Three Lanes Below One Millisecond: A Rust SDK for Gemini Live
Full-duplex voice agents punish the choices text-only agents forgive. A 50ms GC pause is a perceptible glitch. A blocked event loop is a barged-in user talking over your model. Google’s Python ADK is a beautiful kit for building agents — until audio frames arrive every 20 milliseconds and refuse to wait.
This talk walks through gemini-rs, an open-source Rust SDK that rebuilds Google’s Agent Development Kit and the Gemini Multimodal Live wire protocol from scratch, in three layered crates: a zero-copy WebSocket transport, an agent runtime with phase machines and typed prefix-scoped state, and a fluent builder where a production voice agent fits in twenty lines of declarative Rust.

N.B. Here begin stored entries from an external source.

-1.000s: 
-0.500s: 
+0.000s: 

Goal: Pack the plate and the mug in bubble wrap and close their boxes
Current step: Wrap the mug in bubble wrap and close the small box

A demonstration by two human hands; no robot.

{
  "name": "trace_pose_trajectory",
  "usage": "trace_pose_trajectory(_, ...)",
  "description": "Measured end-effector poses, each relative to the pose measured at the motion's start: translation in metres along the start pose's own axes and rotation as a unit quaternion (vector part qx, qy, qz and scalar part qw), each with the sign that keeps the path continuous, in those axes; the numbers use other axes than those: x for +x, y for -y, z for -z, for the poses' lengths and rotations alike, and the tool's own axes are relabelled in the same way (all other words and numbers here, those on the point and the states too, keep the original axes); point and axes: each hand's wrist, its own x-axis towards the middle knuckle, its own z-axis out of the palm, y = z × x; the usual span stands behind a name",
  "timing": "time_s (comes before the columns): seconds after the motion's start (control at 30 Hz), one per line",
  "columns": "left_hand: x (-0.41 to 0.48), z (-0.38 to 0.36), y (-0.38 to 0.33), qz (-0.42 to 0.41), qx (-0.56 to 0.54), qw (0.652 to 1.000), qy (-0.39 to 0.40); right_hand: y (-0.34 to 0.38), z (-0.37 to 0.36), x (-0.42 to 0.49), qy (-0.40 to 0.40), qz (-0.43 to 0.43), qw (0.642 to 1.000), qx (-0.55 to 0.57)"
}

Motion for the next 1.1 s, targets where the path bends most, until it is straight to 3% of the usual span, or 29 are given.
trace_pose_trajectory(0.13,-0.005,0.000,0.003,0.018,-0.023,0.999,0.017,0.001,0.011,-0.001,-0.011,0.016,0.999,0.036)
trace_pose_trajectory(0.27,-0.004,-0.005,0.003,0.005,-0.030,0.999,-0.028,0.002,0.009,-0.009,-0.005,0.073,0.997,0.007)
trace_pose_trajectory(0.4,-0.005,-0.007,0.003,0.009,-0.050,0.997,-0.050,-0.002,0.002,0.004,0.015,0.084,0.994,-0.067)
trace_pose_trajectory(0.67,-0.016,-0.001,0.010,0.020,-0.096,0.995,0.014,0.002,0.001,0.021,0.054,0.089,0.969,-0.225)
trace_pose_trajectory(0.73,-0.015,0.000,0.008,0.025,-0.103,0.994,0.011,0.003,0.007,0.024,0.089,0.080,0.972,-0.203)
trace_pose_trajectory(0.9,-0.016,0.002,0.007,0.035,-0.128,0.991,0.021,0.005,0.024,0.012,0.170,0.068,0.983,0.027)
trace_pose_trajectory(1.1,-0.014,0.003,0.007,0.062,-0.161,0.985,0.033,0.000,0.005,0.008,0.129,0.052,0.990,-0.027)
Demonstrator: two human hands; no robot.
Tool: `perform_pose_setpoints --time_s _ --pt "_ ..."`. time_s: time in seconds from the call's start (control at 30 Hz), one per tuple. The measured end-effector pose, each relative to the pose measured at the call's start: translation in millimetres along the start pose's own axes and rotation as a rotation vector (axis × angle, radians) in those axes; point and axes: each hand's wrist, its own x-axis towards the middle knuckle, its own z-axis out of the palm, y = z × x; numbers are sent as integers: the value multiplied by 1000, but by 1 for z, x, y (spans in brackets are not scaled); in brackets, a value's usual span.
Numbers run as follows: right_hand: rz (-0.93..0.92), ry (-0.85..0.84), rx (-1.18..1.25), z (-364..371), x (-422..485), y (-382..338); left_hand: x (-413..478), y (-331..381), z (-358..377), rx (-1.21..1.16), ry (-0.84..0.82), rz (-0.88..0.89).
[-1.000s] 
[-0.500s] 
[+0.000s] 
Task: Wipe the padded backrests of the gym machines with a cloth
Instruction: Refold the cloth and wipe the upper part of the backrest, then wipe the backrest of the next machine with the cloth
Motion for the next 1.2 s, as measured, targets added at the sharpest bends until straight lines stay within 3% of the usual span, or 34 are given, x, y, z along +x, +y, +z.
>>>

The architectural keystone is a three-lane processor: a sync fast lane for audio and VAD under one millisecond, an async control lane for tool dispatch and phase transitions, and a debounced telemetry lane built on atomics. We’ll cover what broke in the naive translation, why Vertex AI sends binary frames where Google AI sends text, how to compose tool-using agents without rebuilding LangChain, and where the Python ADK still belongs in the stack.
Vamsi Ramakrishnan
Vamsi Ramakrishnan is the AI Lead Engineer for APAC at Google Cloud, where he leads the technical and customer engineering practice for AI across the region, helping organisations move from prototype to production with modern agent and LLM infrastructure. His work spans the full stack of applied AI — from agent execution frameworks like ADK, LangGraph and CrewAI, through to context engineering, evaluation, and the operational realities of running agents at scale.
Vamsi writes and speaks regularly about where the agent ecosystem is heading, drawing on lessons from compiler design, distributed systems, and even legal philosophy to think about how we architect AI systems that actually hold up in production. He brings a builder’s perspective to a field that often gets stuck at the demo stage.